Task description:
Count the lines below that include the word "just" and write that number alone.

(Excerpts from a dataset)
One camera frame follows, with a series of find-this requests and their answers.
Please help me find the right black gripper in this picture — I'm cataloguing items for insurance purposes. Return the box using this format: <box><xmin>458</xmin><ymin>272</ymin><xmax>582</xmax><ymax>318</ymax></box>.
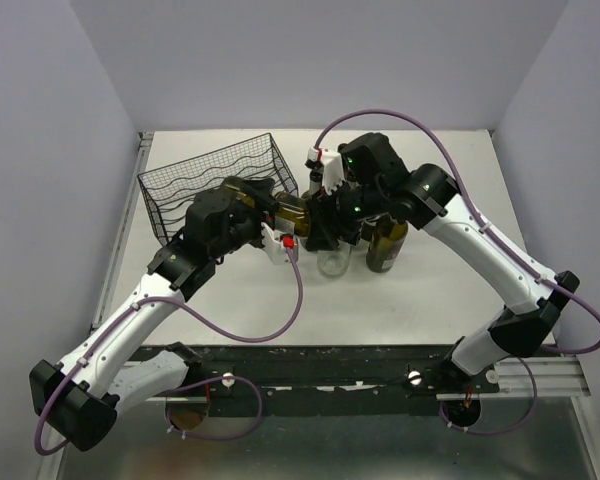
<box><xmin>303</xmin><ymin>176</ymin><xmax>385</xmax><ymax>252</ymax></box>

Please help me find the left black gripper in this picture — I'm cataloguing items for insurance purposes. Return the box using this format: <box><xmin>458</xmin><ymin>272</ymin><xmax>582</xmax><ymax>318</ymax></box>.
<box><xmin>210</xmin><ymin>179</ymin><xmax>280</xmax><ymax>260</ymax></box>

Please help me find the dark bottle front label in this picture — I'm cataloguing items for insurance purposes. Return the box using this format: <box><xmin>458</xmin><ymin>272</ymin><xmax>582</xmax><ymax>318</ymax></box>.
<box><xmin>220</xmin><ymin>176</ymin><xmax>311</xmax><ymax>239</ymax></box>

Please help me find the dark bottle label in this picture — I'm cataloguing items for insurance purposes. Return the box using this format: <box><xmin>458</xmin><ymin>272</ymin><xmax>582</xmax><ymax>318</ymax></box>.
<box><xmin>220</xmin><ymin>176</ymin><xmax>311</xmax><ymax>239</ymax></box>
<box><xmin>301</xmin><ymin>170</ymin><xmax>323</xmax><ymax>200</ymax></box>

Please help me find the clear glass bottle front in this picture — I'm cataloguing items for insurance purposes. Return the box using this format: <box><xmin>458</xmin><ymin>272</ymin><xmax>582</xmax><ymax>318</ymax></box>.
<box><xmin>316</xmin><ymin>243</ymin><xmax>352</xmax><ymax>278</ymax></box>

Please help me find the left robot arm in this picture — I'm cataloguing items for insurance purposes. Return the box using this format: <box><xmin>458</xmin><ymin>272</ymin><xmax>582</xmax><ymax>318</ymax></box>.
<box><xmin>29</xmin><ymin>177</ymin><xmax>279</xmax><ymax>455</ymax></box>

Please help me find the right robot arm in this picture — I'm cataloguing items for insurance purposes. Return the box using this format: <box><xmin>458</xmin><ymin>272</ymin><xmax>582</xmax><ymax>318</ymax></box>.
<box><xmin>306</xmin><ymin>133</ymin><xmax>579</xmax><ymax>392</ymax></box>

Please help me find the green bottle front right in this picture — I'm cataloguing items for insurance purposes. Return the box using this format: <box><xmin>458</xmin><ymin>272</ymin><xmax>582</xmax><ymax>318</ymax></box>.
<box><xmin>366</xmin><ymin>214</ymin><xmax>409</xmax><ymax>273</ymax></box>

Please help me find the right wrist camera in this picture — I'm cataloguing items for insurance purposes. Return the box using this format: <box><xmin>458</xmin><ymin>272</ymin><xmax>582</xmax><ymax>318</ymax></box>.
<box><xmin>305</xmin><ymin>147</ymin><xmax>345</xmax><ymax>196</ymax></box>

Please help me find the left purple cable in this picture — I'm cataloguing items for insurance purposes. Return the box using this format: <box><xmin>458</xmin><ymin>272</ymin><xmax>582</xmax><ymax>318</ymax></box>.
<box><xmin>34</xmin><ymin>249</ymin><xmax>304</xmax><ymax>455</ymax></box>

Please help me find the purple cable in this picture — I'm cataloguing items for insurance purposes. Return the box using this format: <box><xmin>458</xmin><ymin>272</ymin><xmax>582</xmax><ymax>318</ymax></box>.
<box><xmin>34</xmin><ymin>249</ymin><xmax>304</xmax><ymax>455</ymax></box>
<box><xmin>314</xmin><ymin>109</ymin><xmax>600</xmax><ymax>357</ymax></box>

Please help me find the black wire wine rack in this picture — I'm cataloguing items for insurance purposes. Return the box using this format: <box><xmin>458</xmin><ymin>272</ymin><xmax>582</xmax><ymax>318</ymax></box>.
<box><xmin>138</xmin><ymin>133</ymin><xmax>298</xmax><ymax>245</ymax></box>

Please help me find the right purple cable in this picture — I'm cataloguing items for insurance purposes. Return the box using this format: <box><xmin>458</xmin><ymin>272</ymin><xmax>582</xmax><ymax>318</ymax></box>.
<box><xmin>314</xmin><ymin>109</ymin><xmax>600</xmax><ymax>357</ymax></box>

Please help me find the black mounting rail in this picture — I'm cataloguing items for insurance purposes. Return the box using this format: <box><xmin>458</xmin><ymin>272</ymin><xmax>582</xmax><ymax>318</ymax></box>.
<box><xmin>167</xmin><ymin>344</ymin><xmax>499</xmax><ymax>418</ymax></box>

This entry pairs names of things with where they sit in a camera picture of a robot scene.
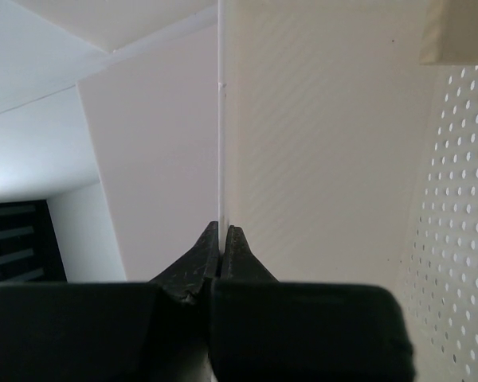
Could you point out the beige box corner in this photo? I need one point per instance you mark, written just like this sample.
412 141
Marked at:
450 34

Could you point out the white perforated panel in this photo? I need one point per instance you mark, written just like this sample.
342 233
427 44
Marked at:
438 281

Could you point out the black slatted vent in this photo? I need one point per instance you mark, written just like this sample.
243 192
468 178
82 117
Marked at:
28 245

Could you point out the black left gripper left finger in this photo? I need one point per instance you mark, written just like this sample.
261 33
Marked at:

Result of this exercise:
4